Literature, my friends, is a gateway drug, leading to something much more serious.
Lured by the promise of fortune and infamy, seduced by the apparent ease of fan fiction, hard-core users of literature inevitably become suppliers: writers, people whose mission it is to create a whole new generation of readers by, to put it simply, lying for a living.
US novelist and short story writer T. C. Boyle, winner of the PEN/Faulkner award in 1988, once confessed: “Writing is a habit, an addiction, as powerful and overmastering an urge as putting a bottle to your lips or a spike in your arm. Call it the impulse to make something out of nothing, call it an obsessive-compulsive disorder, call it logorrhea.”
Call it what you will. In many ways, writers are the tragic figures in this scenario. Doomed to a life of unhappiness, torn between delusions of grandeur and self-loathing, they spend their days complaining about being unappreciated, annoying friends and families with tales of woe and RSI, begging for column inches or likes, slaves to social media, often starving, antisocial, or insane.
Yet “Everyone has a story in them,” they claim.
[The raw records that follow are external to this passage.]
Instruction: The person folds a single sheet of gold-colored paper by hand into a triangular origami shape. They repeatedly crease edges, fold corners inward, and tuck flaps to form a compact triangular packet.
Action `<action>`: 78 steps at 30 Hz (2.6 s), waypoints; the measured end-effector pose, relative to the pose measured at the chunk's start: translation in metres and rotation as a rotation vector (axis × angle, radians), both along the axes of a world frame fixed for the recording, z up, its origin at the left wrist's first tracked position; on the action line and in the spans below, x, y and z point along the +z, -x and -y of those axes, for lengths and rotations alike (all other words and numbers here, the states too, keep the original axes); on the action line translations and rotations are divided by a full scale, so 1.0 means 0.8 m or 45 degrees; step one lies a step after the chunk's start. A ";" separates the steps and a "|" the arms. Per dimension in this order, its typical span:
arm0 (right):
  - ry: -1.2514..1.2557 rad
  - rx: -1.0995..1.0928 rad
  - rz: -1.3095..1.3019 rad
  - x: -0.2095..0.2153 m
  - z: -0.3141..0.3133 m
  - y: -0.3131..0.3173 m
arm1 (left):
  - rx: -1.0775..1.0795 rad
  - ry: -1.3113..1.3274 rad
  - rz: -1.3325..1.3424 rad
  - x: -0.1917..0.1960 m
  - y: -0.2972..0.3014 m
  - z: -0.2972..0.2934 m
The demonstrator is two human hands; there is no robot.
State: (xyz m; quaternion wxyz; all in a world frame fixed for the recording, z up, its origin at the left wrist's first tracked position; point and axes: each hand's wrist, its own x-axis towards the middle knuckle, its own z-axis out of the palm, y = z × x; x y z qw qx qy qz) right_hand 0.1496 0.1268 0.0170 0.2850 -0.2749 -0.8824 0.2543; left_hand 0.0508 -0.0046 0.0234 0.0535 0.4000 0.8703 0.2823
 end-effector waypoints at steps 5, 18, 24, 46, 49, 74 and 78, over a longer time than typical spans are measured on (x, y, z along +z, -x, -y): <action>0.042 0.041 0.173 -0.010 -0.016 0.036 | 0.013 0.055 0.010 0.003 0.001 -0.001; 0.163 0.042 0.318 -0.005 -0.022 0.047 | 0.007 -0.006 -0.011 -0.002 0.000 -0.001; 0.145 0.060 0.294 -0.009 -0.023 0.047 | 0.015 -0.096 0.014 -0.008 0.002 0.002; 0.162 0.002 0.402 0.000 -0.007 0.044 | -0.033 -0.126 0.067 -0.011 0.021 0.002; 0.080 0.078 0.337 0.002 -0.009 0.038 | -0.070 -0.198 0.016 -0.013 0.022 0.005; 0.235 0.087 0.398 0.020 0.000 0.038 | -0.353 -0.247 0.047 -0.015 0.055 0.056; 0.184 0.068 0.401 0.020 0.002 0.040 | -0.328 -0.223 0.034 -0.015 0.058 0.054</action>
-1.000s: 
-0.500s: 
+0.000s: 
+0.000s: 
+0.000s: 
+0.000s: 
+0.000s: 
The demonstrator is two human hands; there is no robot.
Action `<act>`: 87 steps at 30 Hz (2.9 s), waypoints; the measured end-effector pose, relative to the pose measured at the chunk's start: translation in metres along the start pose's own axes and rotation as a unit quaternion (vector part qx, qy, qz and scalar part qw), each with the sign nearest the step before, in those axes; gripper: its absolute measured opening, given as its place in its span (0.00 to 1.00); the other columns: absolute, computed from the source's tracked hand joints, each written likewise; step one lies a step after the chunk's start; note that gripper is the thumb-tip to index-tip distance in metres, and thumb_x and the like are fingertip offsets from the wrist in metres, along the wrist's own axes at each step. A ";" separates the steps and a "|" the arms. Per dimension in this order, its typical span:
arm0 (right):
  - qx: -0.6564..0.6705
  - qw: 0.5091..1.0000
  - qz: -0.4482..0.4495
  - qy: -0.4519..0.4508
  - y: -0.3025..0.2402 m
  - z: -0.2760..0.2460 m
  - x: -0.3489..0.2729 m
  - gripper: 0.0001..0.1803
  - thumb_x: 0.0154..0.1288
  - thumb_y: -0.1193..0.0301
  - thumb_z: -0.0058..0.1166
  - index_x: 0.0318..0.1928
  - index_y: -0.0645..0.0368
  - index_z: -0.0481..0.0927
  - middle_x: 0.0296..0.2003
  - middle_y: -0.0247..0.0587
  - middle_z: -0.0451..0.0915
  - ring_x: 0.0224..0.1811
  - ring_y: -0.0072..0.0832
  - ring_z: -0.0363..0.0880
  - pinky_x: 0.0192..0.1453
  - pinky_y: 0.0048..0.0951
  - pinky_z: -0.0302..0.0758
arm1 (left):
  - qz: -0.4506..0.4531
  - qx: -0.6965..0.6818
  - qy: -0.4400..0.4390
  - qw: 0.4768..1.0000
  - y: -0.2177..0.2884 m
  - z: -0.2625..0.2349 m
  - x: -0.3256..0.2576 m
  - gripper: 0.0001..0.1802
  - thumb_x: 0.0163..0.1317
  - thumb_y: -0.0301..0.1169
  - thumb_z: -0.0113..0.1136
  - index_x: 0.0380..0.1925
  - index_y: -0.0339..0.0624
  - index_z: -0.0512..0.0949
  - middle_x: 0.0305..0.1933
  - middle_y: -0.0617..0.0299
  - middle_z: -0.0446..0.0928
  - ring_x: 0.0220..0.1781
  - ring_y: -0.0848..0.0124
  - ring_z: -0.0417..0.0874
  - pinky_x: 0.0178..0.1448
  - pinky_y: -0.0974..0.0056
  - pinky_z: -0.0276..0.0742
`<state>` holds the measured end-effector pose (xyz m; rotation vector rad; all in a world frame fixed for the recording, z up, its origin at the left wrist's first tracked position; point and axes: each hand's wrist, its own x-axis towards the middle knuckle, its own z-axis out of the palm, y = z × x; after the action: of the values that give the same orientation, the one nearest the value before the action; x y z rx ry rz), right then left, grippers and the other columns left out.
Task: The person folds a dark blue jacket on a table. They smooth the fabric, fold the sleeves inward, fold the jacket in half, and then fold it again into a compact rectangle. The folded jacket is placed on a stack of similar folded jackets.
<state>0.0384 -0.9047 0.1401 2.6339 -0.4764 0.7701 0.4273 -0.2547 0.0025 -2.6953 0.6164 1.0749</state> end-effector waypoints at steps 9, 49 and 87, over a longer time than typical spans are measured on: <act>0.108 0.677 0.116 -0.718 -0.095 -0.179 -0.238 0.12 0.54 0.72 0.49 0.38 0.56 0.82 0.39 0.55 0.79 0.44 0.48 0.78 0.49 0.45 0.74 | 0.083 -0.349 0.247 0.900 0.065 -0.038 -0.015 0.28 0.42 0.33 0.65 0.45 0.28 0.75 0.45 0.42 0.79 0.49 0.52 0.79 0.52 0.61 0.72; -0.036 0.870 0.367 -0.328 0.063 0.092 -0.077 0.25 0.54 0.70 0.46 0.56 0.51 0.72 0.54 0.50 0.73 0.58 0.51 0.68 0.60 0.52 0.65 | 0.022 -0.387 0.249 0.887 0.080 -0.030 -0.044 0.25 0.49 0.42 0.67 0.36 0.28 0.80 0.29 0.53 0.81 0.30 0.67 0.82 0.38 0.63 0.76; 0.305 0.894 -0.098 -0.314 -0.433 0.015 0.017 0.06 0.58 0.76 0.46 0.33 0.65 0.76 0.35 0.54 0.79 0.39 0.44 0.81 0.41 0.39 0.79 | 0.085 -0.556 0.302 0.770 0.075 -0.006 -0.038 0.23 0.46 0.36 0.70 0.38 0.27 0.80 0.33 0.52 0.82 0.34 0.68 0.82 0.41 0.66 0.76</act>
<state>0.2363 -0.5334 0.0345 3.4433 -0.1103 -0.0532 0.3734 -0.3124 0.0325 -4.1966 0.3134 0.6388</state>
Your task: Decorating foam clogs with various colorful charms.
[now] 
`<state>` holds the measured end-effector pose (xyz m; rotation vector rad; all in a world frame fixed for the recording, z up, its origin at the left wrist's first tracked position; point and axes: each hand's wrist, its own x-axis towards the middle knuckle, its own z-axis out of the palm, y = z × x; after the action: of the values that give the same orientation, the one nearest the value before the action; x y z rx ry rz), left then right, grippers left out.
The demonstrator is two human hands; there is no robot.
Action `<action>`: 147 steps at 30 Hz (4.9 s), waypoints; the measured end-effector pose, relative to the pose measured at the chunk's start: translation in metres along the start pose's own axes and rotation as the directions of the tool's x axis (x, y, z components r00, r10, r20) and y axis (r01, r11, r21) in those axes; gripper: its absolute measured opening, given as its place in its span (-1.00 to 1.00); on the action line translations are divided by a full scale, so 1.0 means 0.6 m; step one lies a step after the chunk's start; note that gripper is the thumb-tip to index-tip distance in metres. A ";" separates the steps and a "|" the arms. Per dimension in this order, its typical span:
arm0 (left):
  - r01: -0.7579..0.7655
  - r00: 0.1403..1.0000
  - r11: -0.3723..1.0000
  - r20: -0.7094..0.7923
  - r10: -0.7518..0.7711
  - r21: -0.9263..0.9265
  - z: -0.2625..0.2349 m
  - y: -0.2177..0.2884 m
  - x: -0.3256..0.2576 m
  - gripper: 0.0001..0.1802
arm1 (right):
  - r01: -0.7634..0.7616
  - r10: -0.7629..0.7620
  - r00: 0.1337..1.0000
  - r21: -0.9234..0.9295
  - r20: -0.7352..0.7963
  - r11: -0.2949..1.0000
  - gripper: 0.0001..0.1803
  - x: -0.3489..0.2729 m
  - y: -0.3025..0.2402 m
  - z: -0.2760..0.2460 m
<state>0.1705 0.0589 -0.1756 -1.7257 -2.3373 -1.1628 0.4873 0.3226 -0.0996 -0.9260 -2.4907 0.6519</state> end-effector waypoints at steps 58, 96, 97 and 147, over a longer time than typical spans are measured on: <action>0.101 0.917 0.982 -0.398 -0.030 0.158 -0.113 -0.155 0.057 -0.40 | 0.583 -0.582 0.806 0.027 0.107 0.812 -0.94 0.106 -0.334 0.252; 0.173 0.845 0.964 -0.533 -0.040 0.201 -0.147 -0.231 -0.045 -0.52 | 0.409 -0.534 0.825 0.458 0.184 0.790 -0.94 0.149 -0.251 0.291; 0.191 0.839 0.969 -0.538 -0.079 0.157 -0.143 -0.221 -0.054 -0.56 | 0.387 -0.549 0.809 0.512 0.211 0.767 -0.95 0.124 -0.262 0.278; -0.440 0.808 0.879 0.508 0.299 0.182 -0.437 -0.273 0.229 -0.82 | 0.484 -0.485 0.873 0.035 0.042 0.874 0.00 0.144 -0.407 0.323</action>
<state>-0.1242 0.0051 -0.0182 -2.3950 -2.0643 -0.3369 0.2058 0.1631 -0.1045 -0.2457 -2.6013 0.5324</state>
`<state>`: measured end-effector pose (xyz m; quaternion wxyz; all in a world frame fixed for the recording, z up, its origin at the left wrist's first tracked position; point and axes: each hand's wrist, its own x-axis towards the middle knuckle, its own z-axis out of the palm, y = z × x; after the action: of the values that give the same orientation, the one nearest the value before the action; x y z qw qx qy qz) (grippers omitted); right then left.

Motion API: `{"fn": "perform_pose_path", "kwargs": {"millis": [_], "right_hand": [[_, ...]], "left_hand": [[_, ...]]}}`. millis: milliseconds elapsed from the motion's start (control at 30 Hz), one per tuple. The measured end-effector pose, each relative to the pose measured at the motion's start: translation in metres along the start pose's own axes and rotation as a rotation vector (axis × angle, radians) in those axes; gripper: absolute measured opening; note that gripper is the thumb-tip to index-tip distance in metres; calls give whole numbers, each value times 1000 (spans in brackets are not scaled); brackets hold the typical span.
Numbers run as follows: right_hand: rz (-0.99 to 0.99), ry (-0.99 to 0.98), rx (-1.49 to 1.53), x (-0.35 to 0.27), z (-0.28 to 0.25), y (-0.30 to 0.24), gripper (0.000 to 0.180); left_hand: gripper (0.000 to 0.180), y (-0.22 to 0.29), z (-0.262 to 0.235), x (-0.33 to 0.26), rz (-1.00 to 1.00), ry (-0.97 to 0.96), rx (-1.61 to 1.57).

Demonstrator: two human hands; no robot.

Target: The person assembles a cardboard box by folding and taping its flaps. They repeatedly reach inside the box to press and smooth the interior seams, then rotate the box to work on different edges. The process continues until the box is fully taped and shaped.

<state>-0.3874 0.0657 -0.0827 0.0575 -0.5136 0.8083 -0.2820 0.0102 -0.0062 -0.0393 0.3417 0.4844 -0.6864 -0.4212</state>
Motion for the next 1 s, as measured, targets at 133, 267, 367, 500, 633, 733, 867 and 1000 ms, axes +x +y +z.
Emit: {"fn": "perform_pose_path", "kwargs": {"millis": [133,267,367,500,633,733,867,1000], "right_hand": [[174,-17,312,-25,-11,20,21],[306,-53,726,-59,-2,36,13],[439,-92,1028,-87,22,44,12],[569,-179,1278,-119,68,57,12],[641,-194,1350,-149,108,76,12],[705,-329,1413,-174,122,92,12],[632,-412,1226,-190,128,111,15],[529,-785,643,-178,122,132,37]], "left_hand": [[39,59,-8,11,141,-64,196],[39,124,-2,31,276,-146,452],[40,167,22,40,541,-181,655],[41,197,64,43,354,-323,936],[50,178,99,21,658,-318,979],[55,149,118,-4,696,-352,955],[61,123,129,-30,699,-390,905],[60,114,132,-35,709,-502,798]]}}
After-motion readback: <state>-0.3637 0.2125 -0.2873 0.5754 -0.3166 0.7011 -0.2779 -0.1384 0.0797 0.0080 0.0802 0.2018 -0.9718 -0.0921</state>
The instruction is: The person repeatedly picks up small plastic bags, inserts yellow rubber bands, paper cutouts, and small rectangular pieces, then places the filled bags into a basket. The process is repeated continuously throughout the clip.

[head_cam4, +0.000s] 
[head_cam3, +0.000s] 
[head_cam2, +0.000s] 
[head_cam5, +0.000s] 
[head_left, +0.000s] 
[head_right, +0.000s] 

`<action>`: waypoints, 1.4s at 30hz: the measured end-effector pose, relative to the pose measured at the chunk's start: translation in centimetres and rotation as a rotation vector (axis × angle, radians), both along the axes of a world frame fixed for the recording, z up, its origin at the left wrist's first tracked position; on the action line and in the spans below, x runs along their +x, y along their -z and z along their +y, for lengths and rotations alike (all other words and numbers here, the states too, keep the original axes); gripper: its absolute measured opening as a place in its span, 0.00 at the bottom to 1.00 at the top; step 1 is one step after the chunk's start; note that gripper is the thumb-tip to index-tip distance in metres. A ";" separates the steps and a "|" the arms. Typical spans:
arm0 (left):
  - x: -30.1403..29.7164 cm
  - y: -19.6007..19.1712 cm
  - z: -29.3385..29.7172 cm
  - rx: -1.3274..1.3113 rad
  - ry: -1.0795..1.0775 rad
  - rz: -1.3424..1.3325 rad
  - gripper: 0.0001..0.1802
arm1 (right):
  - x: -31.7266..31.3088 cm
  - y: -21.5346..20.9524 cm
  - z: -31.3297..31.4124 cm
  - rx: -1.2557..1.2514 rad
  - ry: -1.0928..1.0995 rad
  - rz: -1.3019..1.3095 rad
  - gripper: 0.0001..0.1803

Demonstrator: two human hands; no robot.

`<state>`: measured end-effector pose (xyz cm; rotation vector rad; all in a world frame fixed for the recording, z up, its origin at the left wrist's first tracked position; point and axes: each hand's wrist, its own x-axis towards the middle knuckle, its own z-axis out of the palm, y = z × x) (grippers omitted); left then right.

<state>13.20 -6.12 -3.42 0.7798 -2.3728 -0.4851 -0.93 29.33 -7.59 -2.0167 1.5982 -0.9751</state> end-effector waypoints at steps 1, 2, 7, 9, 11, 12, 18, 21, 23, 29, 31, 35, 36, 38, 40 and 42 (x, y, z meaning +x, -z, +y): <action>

How is this different from “The first one is free”?
“Say my name.” That’s the catchphrase of Heisenberg, the villain of Breaking Bad. He was beaten to it by 160 years by Herman Melville’s “Call me Ishmael”.
Many here will remember the days when librarians acted as gatekeepers, responsible for the children browsing their shelves. I was actually turned away once, at the age of ten, from the adult section of a library in Darwin, where I had been hoping to get my hands on some science fiction. Until I had a letter from my parents, I was told, these books would be denied me. Sadly, that was not enough to save me from the perils of the written word.
What more can we do to protect our children from literature? Vast conglomerates have sprung into existence solely to traffic in this deadly substance, with sinister names like Penguin Random House and Black Inc. Growing ever more sophisticated with each passing year, they peddle devices designed to streamline the reading experience directly into homes via mobile phones and other devices: Kindle is the e-cigarette of literature.
The government is doing everything in its power to rein in the spread of this mind-opening plague. Cutting funding to the Australia Council for the Arts, to public libraries and schools, to the universities whose creative writing departments function as sweatshops in a terrible dark economy of letters – all this will make a difference. Encouraging greater focus on such officially approved topics as ANZAC history or the biographies of particular prime ministers – this too will help.
But we must be vigilant.
As you move through the next few hours, and the days that will follow, you will hear the testimonies of others deeply affected by the power of the written word, as hundreds, thousands, of children are exposed to all things literary, from all walks of life.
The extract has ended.